Sunday, October 2, 2011

The Merit Pay Debate

Yesterday, at the invitation of the Richmond Teachers for Social Justice, I participated in a panel discussion of merit pay. It is a hot topic everywhere right now, and there are, certainly, two distinct camps...those for it and those vehemently against it. I fall into the latter group because I believe that while educational reform is needed in a fundamental way, I don't believe that merit pay schemes are the way to accomplish what we need to accomplish. Below, I am posting the remarks I made in my four-minute opening. I tried to put a human face to the issue by telling the true story of a student I had many years ago who would have suffered had he been subjected to today's testing crazy world.

The push for merit pay and pay-for-performance plans for teachers in recent years has been extraordinary in light of the fact that there is no proof that they work or that they have any merit of their own.


Most of you have already heard about the fundamental flaws in the merit pay debate, so let me use my time this morning to put a human face to it by sharing a true story of a little boy that I taught many years ago.
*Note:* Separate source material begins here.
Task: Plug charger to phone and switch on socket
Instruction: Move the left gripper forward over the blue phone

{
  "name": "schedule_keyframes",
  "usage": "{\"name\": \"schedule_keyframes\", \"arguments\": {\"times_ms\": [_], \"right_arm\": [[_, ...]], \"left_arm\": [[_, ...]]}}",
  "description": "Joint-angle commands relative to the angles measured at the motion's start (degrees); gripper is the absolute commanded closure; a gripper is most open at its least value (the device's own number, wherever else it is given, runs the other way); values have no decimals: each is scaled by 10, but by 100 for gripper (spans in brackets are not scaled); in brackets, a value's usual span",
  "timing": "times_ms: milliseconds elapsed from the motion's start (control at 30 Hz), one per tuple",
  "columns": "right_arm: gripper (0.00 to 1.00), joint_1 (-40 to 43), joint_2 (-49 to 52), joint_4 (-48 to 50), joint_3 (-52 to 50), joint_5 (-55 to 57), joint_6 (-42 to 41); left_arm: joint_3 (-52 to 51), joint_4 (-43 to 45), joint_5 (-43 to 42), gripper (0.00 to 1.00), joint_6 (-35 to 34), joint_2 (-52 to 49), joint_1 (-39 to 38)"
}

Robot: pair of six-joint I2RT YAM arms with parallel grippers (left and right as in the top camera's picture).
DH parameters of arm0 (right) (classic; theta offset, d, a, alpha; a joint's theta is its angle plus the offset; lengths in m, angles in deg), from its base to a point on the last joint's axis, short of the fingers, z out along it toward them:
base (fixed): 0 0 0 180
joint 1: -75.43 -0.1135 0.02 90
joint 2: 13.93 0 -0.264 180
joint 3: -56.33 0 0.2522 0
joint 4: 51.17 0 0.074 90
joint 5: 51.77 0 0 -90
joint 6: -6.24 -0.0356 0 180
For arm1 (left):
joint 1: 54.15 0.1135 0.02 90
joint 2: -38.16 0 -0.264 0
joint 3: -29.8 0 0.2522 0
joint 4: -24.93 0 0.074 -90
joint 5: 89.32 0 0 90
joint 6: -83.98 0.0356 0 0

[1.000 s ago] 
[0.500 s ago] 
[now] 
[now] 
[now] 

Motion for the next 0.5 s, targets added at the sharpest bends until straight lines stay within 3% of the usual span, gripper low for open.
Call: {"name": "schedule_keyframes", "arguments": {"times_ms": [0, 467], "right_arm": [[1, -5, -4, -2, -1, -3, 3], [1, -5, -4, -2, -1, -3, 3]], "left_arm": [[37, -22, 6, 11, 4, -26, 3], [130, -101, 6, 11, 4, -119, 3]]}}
This story demonstrates, I believe, all that is wrong with the merit pay debate.


My student’s name was Matthew. It was 1977. Matthew was in my class of heterogeneously assigned 6th grade students for two weeks before it was decided that all of the 6th graders needed to be re-grouped homogeneously based on “ability.” While Matthew had been in my class, he had demonstrated himself to be a highly motivated student. He did his homework, kept up with all of his assignments, he participated in class, and he had a solid “B+” average based on quiz scores, weekly spelling tests, and at least one major test that I had already given the class.

When it came time to re-group, I decided to keep Matthew in my class of mid- to upper- level students because he was demonstrating his ability to keep up with the work and he was clearly one of the most motivated students I had. No one was working harder or had a better attitude about his school work than he.


Imagine my surprise and dismay, then, when I started reviewing my students’ standardized test scores from the year before. Matthew had scored in the lower 20 percentile, and that seems to be about where he had always tested over the course of his school career. By rights, there should be no way he was working at the level that he was working, much less making the kinds of grades he was making. I was amazed and somewhat flummoxed. What should I do about it? Should I re-assign him to a lower group?


I decided to keep him and see how he did. A couple months later, on a snowy Parent-Teacher conference day, I met with Matthew’s mom. I shared with her what a great attitude he had. He was maintaining his solid “B+” and he was a model student. I also shared with her that I had had some concerns about him because of his low standardized test scores, but we agreed that he was perhaps one of those kids who just don’t test well.


She shared with me that during the first few weeks of school, Matthew had told her that he was “finally in the class where he belonged.” You see, in elementary school, Matthew had been assigned to classes based on his test results…but in his heart of hearts, he knew his own potential, and he knew he didn’t belong there. He saw that he had a chance to prove himself in my class, and prove himself he did.

What would have happened to Matthew in this modern day of testing craziness? I would not have been allowed the professional judgment to keep him, for one thing. His test scores would have taken care of that. He would have forever been relegated to slower classes where he did not believe he belonged.


Do we really want to communicate to our children that the only important aspect of them that we care about is the test score that they achieve on one day out of an entire year of 180? And I have to wonder…would I have wanted to keep Matthew and give him a chance to prove himself if I had thought that his performance on a standardized test was going to affect my pay for the next year? Would moving him out to protect myself and my own best interests have served him? We all know the answer to that question.


The problem with the whole merit pay proposal is that it just doesn’t work in spite of its enthusiastic fans asserting otherwise. And to top it all off, it is insulting to the millions of hard working, dedicated teachers in our classrooms to imply that they are holding back their “BEST” work because they need to be paid in bonuses instead of being paid professional salaries.


I am not arguing that we don’t need to do everything we can to promote having a great teacher in every classroom. Indeed, I believe to my very core that we owe it to every child regardless of race, ethnicity, gender, or economic background to provide the highest quality education we can. It is our moral duty. It is the civil right of every child. If we want to compete globally, of course, we need to provide the best possible education for our young people. But there is absolutely no credence to the argument that merit pay or pay-for-performance plans will get us there. There are other ways to do it, but they are complex and complicated and messy, and they can’t be reduced to a ridiculous mathematical algorithm. Until we get real about what it IS going to take, this debate will simply rage on, and nothing will change... and kids like Matthew, caught in the middle while we adults wage philosophical warfare, will suffer for it.